■ Activity
Word for word, set down the listing that appears after this line.

*** Dataset content ***

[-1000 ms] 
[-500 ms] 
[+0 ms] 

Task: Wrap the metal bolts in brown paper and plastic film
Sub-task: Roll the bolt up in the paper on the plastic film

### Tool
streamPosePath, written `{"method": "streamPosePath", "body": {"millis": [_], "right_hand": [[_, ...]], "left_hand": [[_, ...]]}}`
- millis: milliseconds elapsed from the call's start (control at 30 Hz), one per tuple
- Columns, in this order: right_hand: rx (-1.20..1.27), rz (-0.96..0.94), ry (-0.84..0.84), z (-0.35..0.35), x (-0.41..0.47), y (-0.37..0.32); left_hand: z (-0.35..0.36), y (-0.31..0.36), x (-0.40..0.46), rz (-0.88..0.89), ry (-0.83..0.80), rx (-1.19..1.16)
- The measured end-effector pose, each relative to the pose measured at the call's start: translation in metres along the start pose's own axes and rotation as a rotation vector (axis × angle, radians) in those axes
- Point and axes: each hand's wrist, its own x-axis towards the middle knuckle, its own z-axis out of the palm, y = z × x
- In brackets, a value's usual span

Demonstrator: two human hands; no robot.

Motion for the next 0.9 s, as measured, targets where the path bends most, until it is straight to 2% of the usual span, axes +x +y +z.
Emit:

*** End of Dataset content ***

■ Solution for this task
[-1000 ms] 
[-500 ms] 
[+0 ms] 

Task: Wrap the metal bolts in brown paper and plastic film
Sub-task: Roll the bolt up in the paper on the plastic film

### Tool
streamPosePath, written `{"method": "streamPosePath", "body": {"millis": [_], "right_hand": [[_, ...]], "left_hand": [[_, ...]]}}`
- millis: milliseconds elapsed from the call's start (control at 30 Hz), one per tuple
- Columns, in this order: right_hand: rx (-1.20..1.27), rz (-0.96..0.94), ry (-0.84..0.84), z (-0.35..0.35), x (-0.41..0.47), y (-0.37..0.32); left_hand: z (-0.35..0.36), y (-0.31..0.36), x (-0.40..0.46), rz (-0.88..0.89), ry (-0.83..0.80), rx (-1.19..1.16)
- The measured end-effector pose, each relative to the pose measured at the call's start: translation in metres along the start pose's own axes and rotation as a rotation vector (axis × angle, radians) in those axes
- Point and axes: each hand's wrist, its own x-axis towards the middle knuckle, its own z-axis out of the palm, y = z × x
- In brackets, a value's usual span

Demonstrator: two human hands; no robot.

Motion for the next 0.9 s, as measured, targets where the path bends most, until it is straight to 2% of the usual span, axes +x +y +z.
Emit:

With the answer given, the exercise is closed.